O ICDF indicou, em nota publica em 14 de setembro, que reduziu os atendimentos devido à escassez de insumos médicos e hospitalares e, desde 17 de agosto, suspendeu todas as internações eletivas, principalmente para procedimentos cardíacos. "Ressaltamos que o ICDF não interrompeu o atendimento de cirurgias cardíacas de emergências, principalmente pediátricas, e transplantes", reforçou o texto.

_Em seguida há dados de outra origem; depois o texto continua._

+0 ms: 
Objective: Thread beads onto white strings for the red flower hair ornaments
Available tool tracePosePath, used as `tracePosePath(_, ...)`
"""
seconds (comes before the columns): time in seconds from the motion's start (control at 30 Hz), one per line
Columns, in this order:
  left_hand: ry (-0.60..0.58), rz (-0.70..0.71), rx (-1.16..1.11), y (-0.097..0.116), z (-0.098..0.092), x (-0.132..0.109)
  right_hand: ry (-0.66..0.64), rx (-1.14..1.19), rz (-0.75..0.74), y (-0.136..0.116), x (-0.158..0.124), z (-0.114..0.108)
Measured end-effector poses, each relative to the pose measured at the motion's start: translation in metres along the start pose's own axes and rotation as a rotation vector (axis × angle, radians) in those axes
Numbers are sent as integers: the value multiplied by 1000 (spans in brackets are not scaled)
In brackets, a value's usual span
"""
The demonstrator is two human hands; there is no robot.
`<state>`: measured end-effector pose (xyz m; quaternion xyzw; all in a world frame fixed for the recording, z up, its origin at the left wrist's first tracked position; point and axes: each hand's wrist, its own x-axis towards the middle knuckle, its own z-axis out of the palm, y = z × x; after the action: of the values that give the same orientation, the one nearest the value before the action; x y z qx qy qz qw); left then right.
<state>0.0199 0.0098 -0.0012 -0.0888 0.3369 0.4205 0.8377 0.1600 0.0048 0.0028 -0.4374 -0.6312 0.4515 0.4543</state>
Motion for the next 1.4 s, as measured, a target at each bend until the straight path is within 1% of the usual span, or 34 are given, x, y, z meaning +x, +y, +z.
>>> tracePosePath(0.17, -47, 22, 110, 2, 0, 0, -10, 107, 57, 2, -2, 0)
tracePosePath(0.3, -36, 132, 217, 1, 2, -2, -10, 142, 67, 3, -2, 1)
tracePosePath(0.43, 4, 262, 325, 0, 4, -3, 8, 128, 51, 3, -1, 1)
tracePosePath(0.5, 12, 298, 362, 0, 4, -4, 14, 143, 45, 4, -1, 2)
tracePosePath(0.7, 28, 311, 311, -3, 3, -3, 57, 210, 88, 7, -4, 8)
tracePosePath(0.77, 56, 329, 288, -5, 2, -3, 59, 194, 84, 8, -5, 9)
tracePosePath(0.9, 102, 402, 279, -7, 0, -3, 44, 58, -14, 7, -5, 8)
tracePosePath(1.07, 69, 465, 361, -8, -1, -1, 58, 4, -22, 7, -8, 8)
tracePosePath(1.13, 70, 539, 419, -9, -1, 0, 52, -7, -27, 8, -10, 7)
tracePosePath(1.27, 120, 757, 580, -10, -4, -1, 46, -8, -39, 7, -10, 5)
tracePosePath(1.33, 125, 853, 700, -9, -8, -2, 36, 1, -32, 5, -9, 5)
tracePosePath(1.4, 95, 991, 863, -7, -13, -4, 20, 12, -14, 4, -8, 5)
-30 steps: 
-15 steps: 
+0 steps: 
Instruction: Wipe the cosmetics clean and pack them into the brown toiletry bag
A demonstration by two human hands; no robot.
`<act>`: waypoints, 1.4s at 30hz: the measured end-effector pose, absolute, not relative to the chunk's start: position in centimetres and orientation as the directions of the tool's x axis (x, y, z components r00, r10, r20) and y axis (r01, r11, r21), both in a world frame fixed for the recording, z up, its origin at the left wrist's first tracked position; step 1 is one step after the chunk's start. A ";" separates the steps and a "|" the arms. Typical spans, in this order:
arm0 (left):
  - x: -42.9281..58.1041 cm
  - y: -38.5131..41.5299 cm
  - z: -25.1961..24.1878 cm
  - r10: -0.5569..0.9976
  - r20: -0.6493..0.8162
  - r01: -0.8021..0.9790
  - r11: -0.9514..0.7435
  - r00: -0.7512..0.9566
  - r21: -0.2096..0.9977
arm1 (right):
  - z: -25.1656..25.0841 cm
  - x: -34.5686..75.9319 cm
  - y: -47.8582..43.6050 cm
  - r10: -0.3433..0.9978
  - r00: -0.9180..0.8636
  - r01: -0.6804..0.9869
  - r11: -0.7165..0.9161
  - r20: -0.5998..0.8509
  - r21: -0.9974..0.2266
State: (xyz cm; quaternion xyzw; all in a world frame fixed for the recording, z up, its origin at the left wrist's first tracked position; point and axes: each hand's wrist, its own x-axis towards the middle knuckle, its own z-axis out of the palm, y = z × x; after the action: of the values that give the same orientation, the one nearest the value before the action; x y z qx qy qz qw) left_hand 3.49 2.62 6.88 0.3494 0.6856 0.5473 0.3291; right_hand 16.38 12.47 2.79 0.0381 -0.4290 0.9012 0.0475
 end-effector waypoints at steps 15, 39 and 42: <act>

O instituto se comprometeu a solucionar o problema o mais breve possível. À época, 79 crianças aguardam convocação para realizar cirurgia ou procedimento no ICDF. "Entre as ações emergenciais propostas pelo Instituto de Cardiologia estão a melhor comunicação e transparência da fila cirúrgica. Desde o fim de agosto o hospital disponibilizou o acesso de forma virtual, em tempo real, da fila cirúrgica para melhor acompanhamento da secretaria de Saúde, Ministério Público (MPDFT), Tribunal de Justiça (TJDFT) e Defensoria (DPDF)."
A Defensoria Pública informou que o acordo estabelecido com o Distrito Federal na ação coletiva prevê a retomada da realização de cirurgias cardíacas neonatais e pediátricas no número máximo contratado de 17 cirurgias por mês. "Antes (do acordo), o serviço estava interrompido. O acordo prevê, ainda, expansão para 25 cirurgias em dezembro e 29 a partir de março de 2021. Há, também, expressa menção que o acordo não afeta ou impede ações individuais ou mesmo novas ações coletivas que se fizerem necessárias. Por fim, ressaltamos que o acordo contou com a participação e anuência do MPDFT e que foi homologado pelo Poder Judiciário", informou a DPDF, em nota.
O Correio entrou em contato com o ICDF para saber se já fez a reinserção da Ana Vitória no sistema, mas não teve resposta.